* [Exercise aim]:
Restate word for word the lines of the entries below, starting with the line that holds "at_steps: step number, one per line" and ending with the line that holds "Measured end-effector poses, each", and no others.

==== Study material ====

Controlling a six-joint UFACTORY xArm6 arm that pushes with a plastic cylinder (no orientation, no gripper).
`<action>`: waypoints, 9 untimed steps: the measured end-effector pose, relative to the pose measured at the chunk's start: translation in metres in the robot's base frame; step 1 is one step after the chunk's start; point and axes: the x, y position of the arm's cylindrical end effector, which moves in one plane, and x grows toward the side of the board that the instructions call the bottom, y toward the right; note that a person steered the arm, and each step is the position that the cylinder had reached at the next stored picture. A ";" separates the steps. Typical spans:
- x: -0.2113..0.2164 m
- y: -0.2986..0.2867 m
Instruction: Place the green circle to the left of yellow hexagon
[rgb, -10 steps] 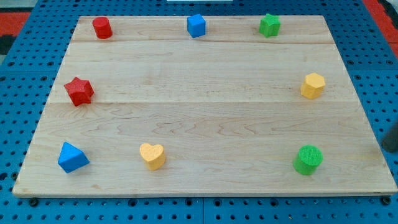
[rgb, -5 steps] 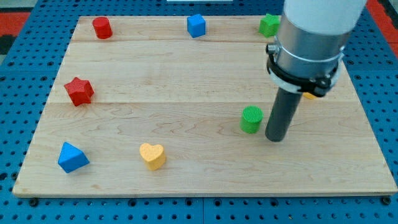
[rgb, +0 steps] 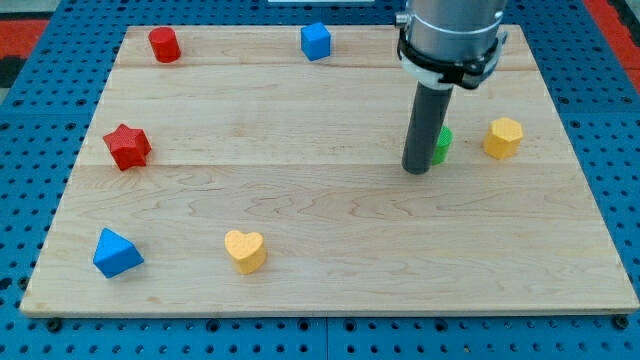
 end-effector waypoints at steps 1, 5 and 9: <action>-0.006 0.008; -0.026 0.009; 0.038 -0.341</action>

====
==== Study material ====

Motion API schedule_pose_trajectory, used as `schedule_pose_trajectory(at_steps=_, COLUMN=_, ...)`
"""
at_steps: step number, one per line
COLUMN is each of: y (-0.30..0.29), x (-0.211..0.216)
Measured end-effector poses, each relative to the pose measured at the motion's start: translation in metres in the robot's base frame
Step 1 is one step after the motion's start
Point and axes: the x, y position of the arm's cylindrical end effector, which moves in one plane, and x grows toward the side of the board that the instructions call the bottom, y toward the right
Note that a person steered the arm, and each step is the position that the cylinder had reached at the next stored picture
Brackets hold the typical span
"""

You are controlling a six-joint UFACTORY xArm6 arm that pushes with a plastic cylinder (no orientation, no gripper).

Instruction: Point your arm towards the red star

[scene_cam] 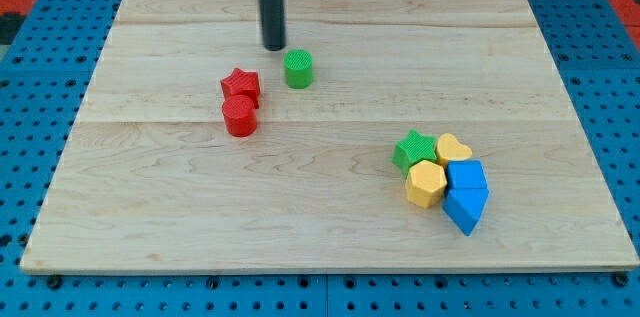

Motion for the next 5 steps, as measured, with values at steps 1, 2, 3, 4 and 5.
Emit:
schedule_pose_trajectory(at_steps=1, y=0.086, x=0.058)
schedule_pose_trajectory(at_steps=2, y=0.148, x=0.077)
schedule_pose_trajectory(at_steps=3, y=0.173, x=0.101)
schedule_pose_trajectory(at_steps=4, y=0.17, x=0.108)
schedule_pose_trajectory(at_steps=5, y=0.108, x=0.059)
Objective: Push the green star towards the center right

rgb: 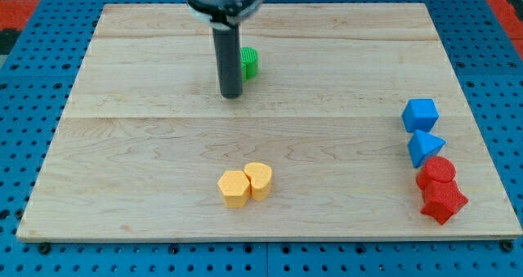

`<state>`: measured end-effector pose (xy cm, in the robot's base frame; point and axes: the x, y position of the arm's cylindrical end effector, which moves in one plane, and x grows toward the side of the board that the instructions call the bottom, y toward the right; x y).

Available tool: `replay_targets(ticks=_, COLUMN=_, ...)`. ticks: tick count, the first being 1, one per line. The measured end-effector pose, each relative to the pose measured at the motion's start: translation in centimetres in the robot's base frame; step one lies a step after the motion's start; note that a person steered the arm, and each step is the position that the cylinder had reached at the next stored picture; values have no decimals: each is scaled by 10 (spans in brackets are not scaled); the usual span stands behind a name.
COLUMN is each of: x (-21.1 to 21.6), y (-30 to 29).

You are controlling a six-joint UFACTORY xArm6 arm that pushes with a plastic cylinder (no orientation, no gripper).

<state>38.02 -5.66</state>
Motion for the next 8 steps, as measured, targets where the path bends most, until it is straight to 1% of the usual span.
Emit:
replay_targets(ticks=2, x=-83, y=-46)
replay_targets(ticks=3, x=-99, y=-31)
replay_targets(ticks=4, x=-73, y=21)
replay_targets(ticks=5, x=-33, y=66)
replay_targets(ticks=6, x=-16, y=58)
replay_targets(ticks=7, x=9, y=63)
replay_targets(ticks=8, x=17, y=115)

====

* [Worked solution]:
at_steps: step number, one per line
COLUMN is each of: y (-0.30..0.29), x (-0.211..0.216)
Measured end-effector poses, each relative to the pose measured at the motion's start: translation in metres in the robot's base frame

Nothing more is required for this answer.